For this purpose heart rate fluctuations are transformed to a simple harmonic motion with using the fast Fourier transform. We will not go into the mathematical description of this conversion (to whom it is important, let’s read about this separately: Fast Fourier Transform). For everyday users usually it’s enough to understand that with this transformation a graph is built, which reflects how often waves of a definite length appear on the initial ECG. The graph obtained after the Fourier transform is called a “Spectrogram”.
The abscissa are positioned a frequency of waves in Hertz, the ordinate axis – a power in milliseconds squared. Peaks of a power in different parts of the graph reflect the activity of a range. These peaks have a diagnostic value, but their interpretation is rather complicated, so in this article we shall confine ourselves to pointing out that the peaks activity is associated with the activity of different regulatory systems. Let’s focus on the previously described scheme of three main regulatory systems. The interaction of these three regulatory systems it’s easier to study not on a spectrum chart, but on pie charts for a spectral power of ranges. In these diagrams the separate peaks are no longer visible because they are summarized and grouped into three ranges corresponding to three regulatory systems.
Usually two types of pie charts are used. The first type of the chart shows the proportion of LF/HF – it indicates the tension/relaxation degree.

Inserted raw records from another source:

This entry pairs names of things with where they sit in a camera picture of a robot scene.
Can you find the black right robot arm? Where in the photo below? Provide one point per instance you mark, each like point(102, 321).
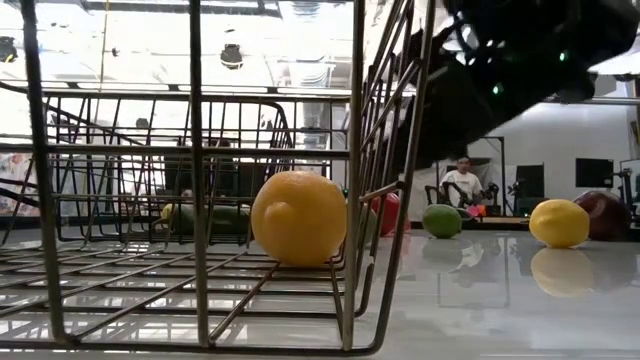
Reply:
point(550, 15)

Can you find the black monitor on stand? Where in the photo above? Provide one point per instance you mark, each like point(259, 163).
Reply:
point(594, 173)

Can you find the yellow lemon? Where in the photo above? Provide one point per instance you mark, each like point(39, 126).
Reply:
point(559, 223)
point(166, 212)
point(300, 220)

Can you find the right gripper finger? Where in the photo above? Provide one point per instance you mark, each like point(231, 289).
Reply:
point(440, 115)

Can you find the white whiteboard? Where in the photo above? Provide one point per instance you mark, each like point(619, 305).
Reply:
point(636, 180)

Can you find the person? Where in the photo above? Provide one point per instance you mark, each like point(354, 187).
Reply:
point(462, 182)

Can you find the black ceiling device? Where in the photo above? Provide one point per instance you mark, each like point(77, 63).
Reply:
point(7, 49)

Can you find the background wooden table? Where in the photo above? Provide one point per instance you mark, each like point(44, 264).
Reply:
point(500, 222)

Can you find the background black robot arm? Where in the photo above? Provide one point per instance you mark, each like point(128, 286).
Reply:
point(492, 192)
point(429, 195)

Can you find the floral patterned cloth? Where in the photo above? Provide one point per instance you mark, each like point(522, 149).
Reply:
point(17, 185)

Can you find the green cucumber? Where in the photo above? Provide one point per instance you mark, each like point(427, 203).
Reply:
point(220, 220)

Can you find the round black ceiling fixture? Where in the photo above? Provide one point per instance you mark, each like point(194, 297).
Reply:
point(231, 55)

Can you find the pink object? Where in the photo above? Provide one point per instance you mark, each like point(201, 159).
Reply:
point(477, 210)

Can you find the dark monitor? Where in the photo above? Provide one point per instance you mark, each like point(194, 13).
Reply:
point(177, 175)

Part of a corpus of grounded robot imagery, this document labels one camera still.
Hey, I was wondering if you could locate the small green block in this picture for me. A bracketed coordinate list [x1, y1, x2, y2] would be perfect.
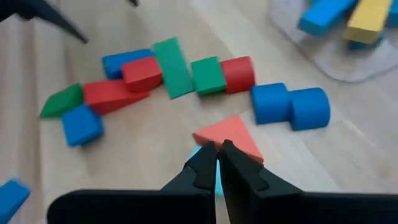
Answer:
[190, 55, 228, 96]

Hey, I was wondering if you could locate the cyan square block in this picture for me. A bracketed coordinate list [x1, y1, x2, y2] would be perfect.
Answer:
[188, 144, 224, 198]

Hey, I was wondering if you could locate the orange triangle block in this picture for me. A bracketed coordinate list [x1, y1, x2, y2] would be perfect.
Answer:
[192, 114, 265, 165]

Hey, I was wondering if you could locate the blue cylinder block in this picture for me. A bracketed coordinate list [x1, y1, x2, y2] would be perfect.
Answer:
[250, 82, 293, 125]
[289, 86, 331, 131]

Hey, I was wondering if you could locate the small clear plastic bin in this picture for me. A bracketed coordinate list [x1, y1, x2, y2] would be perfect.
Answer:
[269, 0, 398, 83]

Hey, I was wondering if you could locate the red cylinder block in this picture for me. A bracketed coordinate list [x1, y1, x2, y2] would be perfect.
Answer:
[220, 55, 256, 95]

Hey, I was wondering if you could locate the small blue cube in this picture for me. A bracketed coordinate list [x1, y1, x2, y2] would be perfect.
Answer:
[61, 104, 105, 148]

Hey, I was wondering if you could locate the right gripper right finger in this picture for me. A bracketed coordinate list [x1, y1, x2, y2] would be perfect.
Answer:
[218, 139, 398, 224]

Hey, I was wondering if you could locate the green wedge block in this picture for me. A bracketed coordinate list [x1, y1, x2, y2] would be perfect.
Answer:
[39, 83, 85, 119]

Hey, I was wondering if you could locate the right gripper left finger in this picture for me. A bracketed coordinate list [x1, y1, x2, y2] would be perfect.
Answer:
[46, 141, 218, 224]

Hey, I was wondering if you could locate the small red block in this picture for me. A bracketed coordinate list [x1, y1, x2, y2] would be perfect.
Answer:
[120, 55, 163, 93]

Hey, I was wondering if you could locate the green flat plank block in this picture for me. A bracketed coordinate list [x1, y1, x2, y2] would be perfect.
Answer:
[152, 36, 196, 100]

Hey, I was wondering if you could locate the blue wedge block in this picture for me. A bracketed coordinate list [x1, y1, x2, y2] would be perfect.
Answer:
[0, 179, 31, 224]

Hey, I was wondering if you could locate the long dark blue block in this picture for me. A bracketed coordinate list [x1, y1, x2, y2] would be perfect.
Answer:
[297, 0, 359, 37]

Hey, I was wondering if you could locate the medium blue block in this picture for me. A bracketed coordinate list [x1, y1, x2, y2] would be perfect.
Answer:
[101, 48, 156, 80]

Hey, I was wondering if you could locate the red wedge block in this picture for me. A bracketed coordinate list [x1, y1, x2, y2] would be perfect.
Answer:
[83, 79, 150, 116]

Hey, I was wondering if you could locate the long yellow block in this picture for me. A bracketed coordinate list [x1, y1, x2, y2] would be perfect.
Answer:
[343, 0, 393, 45]

The second type of chart takes into account all three ranges: HF, LF, VLF.

Both versions of diagrams show a relative effect (a percentage) of regulatory systems.
Absolute indexes of a power in the ms2 also have the diagnostic significance.
In addition to this, it is important a total value of a power. It is obtained by adding values of three power ranges and is denoted as TP – Total Power. It is believed that the total power of a spectrum reflects a total reserve of forces that an organism can mobilize to overcome a stress load. The Total Power value of a healthy person is usually equal to 1500-3000 ms2.
In any case, this indicator should be read together with an estimate of spectrum initial proportions. Since it is important to consider the original nature of these forces.
In a healthy person LF/HF≈1.5-2. If this ratio exceeds 2, it indicates that a person is strongly mobilized. When such mobilization occurs at the time of working (or a sport load), then it’s normal. But there’s nothing good, if a person is always so excited. The other extreme is a strong relaxation, when LF/HF<1. This is quite natural for a tired man, so his body is switched to a rest. But, of course, there is a reasonable limit in how far a person can be relaxed.

The share of VLF is typically less than one-third of the total spectrum power (TP). If it exceeds a half (VLF>LF + HF), this indicates an over than redundant impact of a central nervous system on a heart. This happens either because of a strong stress influence or because of hormonal disorders.
If you try to ideate a significance of these three regulatory systems, sympathetic and parasympathetic divisions of an autonomic nervous system can be represented as a local government, and a humoral regulatory system is like some representatives of a central government. Then you can imagine how it’s important to preserve proportions both in a political state structure between different branches of a government and in a regulation of an organism state between influences of different NS divisions. Like a violation of proportions in a state management is fraught with a political crisis, an imbalance in a nervous system can lead to a functional disorder.